Abstract

Abstract:

"Steinbeck Country" is an intriguing and alluring space as drawn in John Steinbeck's California works. The landscape and the characters who inhabit it are often simultaneously sketched with sharp realism yet imbued with mythic, fantastical qualities that interject complex dimensions into his stories. This dichotomy between characters' perceptions of the landscape and its actuality is quite apparent in some of Steinbeck's earliest works, such as To a God Unknown and The Pastures of Heaven, and it continues to be a significant strand in his best known and later work including Of Mice and Men, The Grapes of Wrath, and East of Eden.
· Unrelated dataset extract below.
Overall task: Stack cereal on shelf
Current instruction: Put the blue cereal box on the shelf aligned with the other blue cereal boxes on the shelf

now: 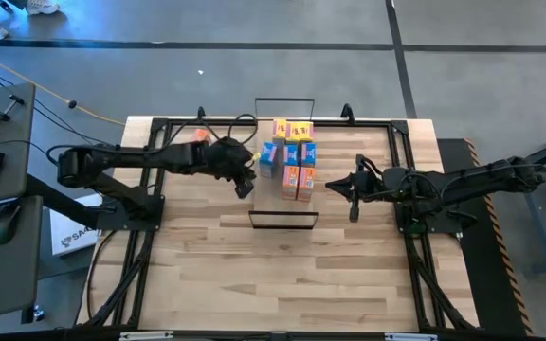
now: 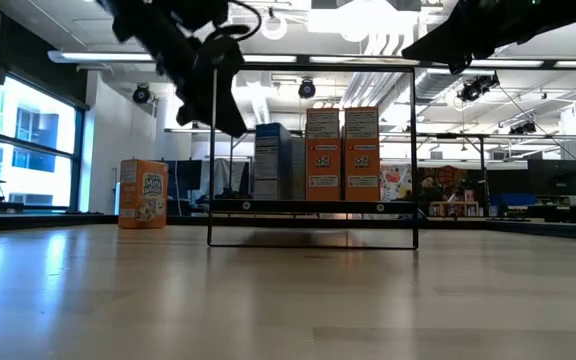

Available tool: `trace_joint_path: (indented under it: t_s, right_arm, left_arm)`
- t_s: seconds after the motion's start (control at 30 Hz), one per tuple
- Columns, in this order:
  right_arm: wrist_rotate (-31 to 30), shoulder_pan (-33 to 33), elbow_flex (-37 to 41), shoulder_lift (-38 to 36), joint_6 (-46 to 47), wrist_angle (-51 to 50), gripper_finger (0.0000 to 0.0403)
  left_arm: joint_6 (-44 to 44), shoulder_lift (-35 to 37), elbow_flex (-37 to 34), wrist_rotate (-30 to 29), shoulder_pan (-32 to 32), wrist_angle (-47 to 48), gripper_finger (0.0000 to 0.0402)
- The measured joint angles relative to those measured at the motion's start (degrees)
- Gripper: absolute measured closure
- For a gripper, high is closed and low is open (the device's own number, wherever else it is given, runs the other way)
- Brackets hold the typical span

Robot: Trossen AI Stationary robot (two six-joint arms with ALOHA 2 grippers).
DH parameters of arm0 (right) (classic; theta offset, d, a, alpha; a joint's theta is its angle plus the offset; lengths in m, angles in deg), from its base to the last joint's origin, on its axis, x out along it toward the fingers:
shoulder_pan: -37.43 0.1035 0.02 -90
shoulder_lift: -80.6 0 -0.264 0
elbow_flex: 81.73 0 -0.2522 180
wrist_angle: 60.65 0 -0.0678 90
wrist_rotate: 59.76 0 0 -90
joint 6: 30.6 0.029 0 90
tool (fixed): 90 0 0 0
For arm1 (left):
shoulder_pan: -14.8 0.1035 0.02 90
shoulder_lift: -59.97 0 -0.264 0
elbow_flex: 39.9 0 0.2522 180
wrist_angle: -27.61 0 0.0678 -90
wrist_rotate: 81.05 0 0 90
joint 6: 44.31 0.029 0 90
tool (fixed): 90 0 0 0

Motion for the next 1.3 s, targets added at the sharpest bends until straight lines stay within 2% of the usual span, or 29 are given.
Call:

This article explores how both To A God Unknown and The Pastures of Heaven are early examples in Steinbeck's career of unique interactions between people and the places they have lived, currently live, or dream to live in. Apparent in the two works is a tremendous disconnect between what haunted, aching, lonely, driven people think the landscape will offer them and what it actually has to offer them. The drama resulting from that disconnect is a central feature of Steinbeck country. While Steinbeck's descriptions of the California valleys are evocative and idyllic, more often than not, the lives of the characters who are all placed in and defined by these landscapes are haunted and vexed. Characters are compulsively driven by intense longings, unsuccessfully searching to fill voids and ameliorate their lives by drinking deeply of the riches they misperceive the landscape has to freely offer.